Clouds From Mars

I actually showed this on the air today. It is very cool… well, I think it’s cool. It is a photo of the Martian sky.

The picture comes from the Mars Rover Opportunity. As you probably remember, there are two rovers exploring the surface of Mars. There was a lot more publicity earlier on, like with a new toy.

The rovers had a short predicted life. In fact, by now they should have stopped working. They haven’t.

With all the planned projects complete, and the rovers living on borrowed time, NASA drove them to places they wouldn’t have risked earlier. It was possible they’d go down a slope and not be able to get up the other side or otherwise get bogged down. The pressure was off. Why not?

I check back from time-to-time, looking at the photos both rovers sent back. This one really excited me.

In this picture of the Martian sky there are what look like cirrus clouds. In fact that’s what the scientists involved in the project think they are: cirrus clouds made of tiny ice crystals… water ice crystals. The only way they’d get up there was if water evaporated from the Martian surface.

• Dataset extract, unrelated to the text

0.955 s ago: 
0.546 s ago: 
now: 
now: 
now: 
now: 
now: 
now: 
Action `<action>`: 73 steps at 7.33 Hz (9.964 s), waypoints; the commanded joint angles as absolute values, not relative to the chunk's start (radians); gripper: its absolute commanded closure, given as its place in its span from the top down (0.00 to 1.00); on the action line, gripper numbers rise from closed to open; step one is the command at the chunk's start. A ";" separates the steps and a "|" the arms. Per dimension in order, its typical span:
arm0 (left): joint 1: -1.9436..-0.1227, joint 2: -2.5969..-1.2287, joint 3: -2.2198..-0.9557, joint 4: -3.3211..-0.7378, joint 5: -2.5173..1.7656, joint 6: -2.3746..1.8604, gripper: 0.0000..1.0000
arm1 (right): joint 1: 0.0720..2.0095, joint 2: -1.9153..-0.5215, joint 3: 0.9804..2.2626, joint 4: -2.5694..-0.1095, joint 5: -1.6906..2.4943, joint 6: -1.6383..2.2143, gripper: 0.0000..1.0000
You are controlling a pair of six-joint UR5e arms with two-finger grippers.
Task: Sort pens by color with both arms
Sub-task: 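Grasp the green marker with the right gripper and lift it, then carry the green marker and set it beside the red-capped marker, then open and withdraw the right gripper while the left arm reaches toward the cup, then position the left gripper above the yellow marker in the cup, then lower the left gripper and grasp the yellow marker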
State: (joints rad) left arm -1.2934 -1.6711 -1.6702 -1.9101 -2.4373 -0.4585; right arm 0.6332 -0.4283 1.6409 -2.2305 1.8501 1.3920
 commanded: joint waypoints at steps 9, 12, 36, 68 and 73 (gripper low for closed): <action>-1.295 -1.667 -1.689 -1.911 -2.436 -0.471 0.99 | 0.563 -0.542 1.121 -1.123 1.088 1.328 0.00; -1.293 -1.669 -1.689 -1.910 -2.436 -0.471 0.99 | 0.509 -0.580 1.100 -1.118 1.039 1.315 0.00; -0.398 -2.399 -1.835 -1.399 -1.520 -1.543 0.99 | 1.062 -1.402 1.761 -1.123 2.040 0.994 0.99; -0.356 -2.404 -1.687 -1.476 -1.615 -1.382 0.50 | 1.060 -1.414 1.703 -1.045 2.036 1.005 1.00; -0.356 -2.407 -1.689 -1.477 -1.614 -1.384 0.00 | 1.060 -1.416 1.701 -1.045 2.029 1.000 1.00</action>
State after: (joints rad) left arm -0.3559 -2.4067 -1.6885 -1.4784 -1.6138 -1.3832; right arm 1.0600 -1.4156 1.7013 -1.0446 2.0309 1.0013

This is yet another hint that water has existed on the surface of Mars. Does it mean Mars once supported life? Probably not. It’s still very neat and worth pondering some more.

There’s one more thing to think about. This ‘discovery’ is being done robotically – safely without risk to people. Space travel is still very dangerous. Robots are expendable. People are not.

Big Weekend For NASA

There are big headlines coming from NASA this weekend. Two missions reaching milestones.

The Spirit rover will be touching down on the surface of Mars (how cool to even be able to type those words – and they’re true!) inside Gusev Crater at 04:35 Jan. 4, 2004, Universal Time (11:35 p.m. Jan. 3, EST.) Spirit’s twin, Opportunity, will reach Mars three weeks later.

Compared to earlier Mars explorers, these two rovers are more sophisticated and should bring back better and more complete scientific data. Scientists are constantly intrigued by the twin possibilities of water and life on Mars – though we would be talking about life much simpler than found on Earth… more like complex chemistry than what you’d consider living things.

As sexy as that is, I think the really exciting mission is the one that will get less publicity.

A few hours ago, the Stardust mission flew by the Comet Wild 2 (pronounced ‘vilt’) and, in an aerogel container, captured some bits of the comet’s tail. Aerogel is such a low density material that the cometary particles should be stopped without being destroyed… even with the spacecraft doing 17,000+ mph

In a few years, Stardust will return to Earth with its samples and parachute down to the Utah desert. It will be the first time ever that science has traveled to a comet and brought back samples.

A comet is a great place to visit because it is suspected that they were formed at about the same time as the Solar System. And, since the cometary particles have been protected inside the comet’s icy crust, they should be much the same as they were 4.5 billion years ago!

To me, this is much more exciting than men travelling to space. Because manned space travel is a government project, we’ve become very timid in what we do there. Much of manned spaceflight is a worthless excercise with little scientific purpose. Intelligent machines can do a lot more with a lot less risk.